金 医療エビデンス合成とは、特定の医療トピックに対して、世の中にある臨床試験や臨床研究から得られたエビデンスを網羅的に収集して統合するものです。単一の臨床試験や臨床研究から得られる情報のみだと、どうしてもバイアスやばらつきが存在するため、複数の結果を網羅的に収集して、レビューして、統合解析することは、医療上、非常に重要ですので、治療のガイドライン策定や医療政策などで活用される手法でもあります。

 また、製薬会社においても、医療界ガイドラインの中で自社の製品が高く評価されることは非常に重要な目標の一つとなっています。例えば、競合の製品を含めたエビデンス治療ネットワーク上で、自社の製品が、どのような患者集団であれば抜きん出て有効性が高いのか、安全性も担保されるのか、といった自社製品の強みやポジションをエビデンスに基づいて把握することは、企業のメディカル戦略策定においても重要な手法です。

論文が対象の研究かの選別にはノイズの除去作業が必要で、それを人が行うと非常に手間がかかると金氏

――医療エビデンス合成に関するツールの開発を始めるようになったきっかけを教えてください。

ダオ われわれが実際に製薬会社にエビデンス創出支援や論文化の支援を行う時に、大量な論文の読み込み作業で課題を感じたことがきっかけでした。エビデンスの調査には、まずは検索キーワードを広く設定して、網羅的に論文を集めなければいけません。しかし、ヒットした数百、数千の論文の中にはノイズがたくさん含まれます。対象としている研究であるかどうか選別するためのノイズの除去作業を人が行うと、非常に手間がかかります。また、選んだ論文を統合するためには、生物統計学の知識が必要となり、それを実装する際にはプログラミングの知識が必要です。これらの工数的な問題や、解釈に必要な知見の不足などが迅速なエビデンス合成を実施する上でハードルとなっていました。それをAIやアナリティクスを使った効率化できるのではないかと考え、AIモデルやツール開発を始めるようになりました。

――臨床試験や研究成果などのエビデンスのソースにはどのようなものがあるのでしょうか。実証ではどのようなテーマで行われましたか。

金 エビデンスのソースは、PubMed等の医療文献データベースで公開されている医療論文になります。
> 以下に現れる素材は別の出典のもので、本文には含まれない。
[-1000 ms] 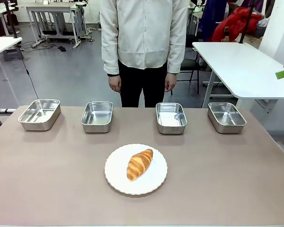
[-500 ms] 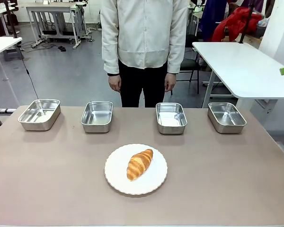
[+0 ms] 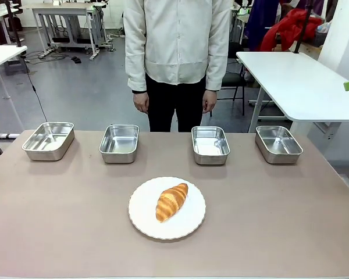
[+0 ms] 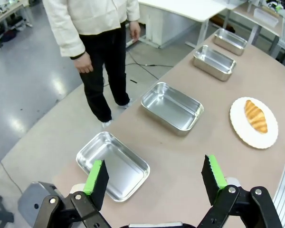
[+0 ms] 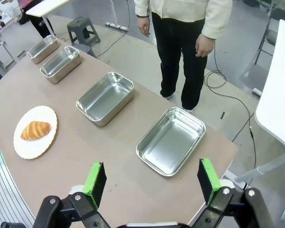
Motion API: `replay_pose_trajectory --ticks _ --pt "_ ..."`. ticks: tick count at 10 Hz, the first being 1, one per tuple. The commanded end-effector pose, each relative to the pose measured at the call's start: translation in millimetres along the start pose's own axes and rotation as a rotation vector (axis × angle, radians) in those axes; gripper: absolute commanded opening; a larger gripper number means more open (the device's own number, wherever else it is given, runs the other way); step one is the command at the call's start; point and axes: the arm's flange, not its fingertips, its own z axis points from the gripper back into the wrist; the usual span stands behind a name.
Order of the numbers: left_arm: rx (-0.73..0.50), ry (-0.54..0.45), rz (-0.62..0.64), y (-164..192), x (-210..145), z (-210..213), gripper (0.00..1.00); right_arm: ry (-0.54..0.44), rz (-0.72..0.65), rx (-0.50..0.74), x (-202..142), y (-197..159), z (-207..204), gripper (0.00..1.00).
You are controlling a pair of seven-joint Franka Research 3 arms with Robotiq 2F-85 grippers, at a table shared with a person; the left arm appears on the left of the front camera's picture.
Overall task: Place the bread in the container.
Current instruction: Place the Butter Roll into the Airtight Container indicated by the human.
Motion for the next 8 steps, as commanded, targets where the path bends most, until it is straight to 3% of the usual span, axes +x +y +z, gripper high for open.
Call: replay_pose_trajectory --ticks 1,8 --pt "0.015 -0.014 0.004 0.6 0.2 6.4 1.00 0.000 0.007 -0.001 -0.1 1.0 1.5 1.00" --pt "0.015 -0.014 0.004 0.6 0.2 6.4 1.00 0.000 0.007 -0.001 -0.1 1.0 1.5 1.00"
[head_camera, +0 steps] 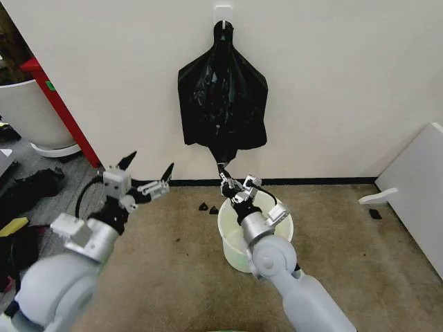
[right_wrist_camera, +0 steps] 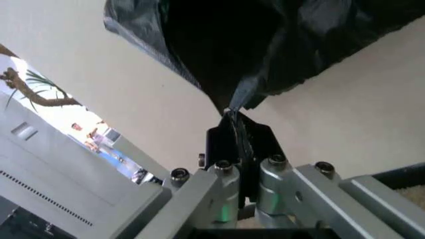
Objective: Place the garbage bag over the trash bin.
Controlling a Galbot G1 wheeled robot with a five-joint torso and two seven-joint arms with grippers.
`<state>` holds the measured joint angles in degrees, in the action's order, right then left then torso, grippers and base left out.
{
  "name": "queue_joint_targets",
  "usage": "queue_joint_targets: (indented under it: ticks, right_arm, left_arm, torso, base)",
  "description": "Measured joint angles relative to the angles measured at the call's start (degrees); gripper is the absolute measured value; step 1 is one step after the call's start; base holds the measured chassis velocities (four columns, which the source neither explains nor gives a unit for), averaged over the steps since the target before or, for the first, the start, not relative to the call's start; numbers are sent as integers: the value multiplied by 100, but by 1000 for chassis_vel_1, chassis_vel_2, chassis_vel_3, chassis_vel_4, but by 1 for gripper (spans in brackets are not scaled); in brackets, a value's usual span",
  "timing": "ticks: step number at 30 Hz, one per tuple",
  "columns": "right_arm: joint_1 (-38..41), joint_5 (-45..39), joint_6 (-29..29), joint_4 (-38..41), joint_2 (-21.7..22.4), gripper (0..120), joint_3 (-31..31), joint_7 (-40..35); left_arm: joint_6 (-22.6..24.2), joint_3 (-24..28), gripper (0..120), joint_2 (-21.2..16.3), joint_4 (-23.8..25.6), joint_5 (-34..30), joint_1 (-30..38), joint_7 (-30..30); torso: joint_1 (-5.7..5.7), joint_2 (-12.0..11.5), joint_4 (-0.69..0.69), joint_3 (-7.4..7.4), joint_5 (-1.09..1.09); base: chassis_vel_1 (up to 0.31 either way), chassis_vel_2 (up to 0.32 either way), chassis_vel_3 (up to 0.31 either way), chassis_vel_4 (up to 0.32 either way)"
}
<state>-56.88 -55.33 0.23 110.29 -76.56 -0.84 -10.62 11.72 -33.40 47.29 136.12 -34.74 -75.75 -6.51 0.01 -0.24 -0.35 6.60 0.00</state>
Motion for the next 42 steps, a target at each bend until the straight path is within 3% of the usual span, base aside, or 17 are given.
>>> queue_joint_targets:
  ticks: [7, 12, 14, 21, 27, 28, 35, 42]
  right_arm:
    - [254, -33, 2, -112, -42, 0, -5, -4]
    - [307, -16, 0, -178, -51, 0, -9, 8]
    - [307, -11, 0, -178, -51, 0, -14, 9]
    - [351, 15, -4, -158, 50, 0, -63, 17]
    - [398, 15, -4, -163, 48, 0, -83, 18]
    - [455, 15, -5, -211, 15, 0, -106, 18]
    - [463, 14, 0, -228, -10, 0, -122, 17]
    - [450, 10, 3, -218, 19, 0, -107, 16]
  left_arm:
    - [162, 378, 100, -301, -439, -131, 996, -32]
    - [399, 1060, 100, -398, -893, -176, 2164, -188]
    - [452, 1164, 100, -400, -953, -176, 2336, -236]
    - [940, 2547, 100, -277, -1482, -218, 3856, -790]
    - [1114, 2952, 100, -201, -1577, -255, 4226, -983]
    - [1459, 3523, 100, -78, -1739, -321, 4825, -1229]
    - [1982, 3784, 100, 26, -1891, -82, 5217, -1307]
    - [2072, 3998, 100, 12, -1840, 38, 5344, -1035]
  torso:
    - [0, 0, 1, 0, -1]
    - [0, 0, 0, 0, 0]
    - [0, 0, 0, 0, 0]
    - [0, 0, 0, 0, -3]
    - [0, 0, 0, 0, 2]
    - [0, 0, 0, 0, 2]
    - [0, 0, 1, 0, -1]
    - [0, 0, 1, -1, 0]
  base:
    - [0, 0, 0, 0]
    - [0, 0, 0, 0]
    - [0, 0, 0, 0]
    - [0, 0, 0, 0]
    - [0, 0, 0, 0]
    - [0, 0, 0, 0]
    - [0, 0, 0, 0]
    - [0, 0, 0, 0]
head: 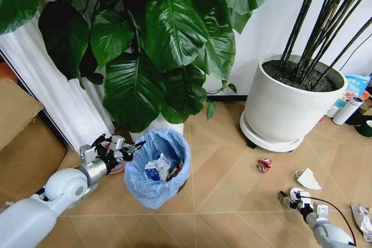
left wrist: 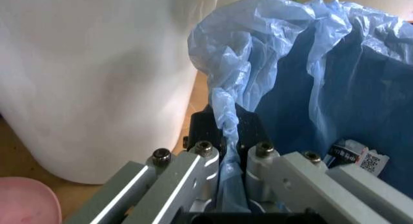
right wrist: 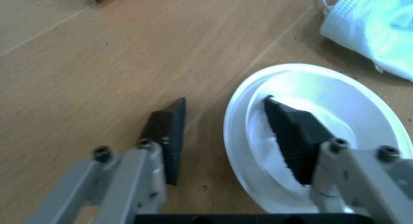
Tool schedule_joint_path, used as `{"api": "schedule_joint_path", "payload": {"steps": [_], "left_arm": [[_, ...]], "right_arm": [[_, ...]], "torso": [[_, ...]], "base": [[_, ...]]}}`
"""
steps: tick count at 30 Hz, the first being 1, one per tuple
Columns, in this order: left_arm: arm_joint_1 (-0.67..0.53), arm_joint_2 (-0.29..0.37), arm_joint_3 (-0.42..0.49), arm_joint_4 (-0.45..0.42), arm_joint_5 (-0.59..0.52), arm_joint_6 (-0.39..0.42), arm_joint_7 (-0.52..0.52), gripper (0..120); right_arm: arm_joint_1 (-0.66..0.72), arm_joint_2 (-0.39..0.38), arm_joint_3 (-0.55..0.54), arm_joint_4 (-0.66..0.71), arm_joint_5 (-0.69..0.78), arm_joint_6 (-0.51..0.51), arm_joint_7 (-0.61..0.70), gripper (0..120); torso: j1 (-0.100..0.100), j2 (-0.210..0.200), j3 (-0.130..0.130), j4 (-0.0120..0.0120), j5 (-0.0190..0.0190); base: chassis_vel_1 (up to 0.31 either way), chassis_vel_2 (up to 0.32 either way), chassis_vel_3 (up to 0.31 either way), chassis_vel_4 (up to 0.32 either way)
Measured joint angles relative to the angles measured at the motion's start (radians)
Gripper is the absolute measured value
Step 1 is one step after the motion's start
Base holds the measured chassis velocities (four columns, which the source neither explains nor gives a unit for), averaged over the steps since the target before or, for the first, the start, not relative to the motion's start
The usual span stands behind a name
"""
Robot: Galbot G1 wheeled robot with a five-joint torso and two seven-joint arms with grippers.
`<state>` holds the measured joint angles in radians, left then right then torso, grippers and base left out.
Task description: Pick up the trash bin and place the garbage on the floor into it.
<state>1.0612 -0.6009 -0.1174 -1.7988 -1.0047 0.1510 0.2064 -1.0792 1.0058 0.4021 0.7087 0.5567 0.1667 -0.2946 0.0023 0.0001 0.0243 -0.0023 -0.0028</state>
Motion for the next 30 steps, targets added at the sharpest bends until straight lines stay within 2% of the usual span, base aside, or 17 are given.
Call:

製薬企業でデリバリーしている具体的なテーマとして、自社の薬剤Xが適用されている特定の疾患領域Yを対象に、エビデンス創出に向けたClinical Question(CQ)を設定した上、キーワードで検索・収集した大量の医療論文に対して、世の中で疾患Yに罹った患者に対しどのような薬剤や治療法に対して有効性評価が行われているかを調べ、その中でどのような患者集団、どのようなアウトカムで自社製品に勝ち筋があるかを探索的に見つける、といったものがあります。ほかには、仮想の効果量データを用いて、その研究成果が出版された後にどれぐらいインパクトがあるかの有効性評価を事前にシミュレーションしてみるテーマもあります。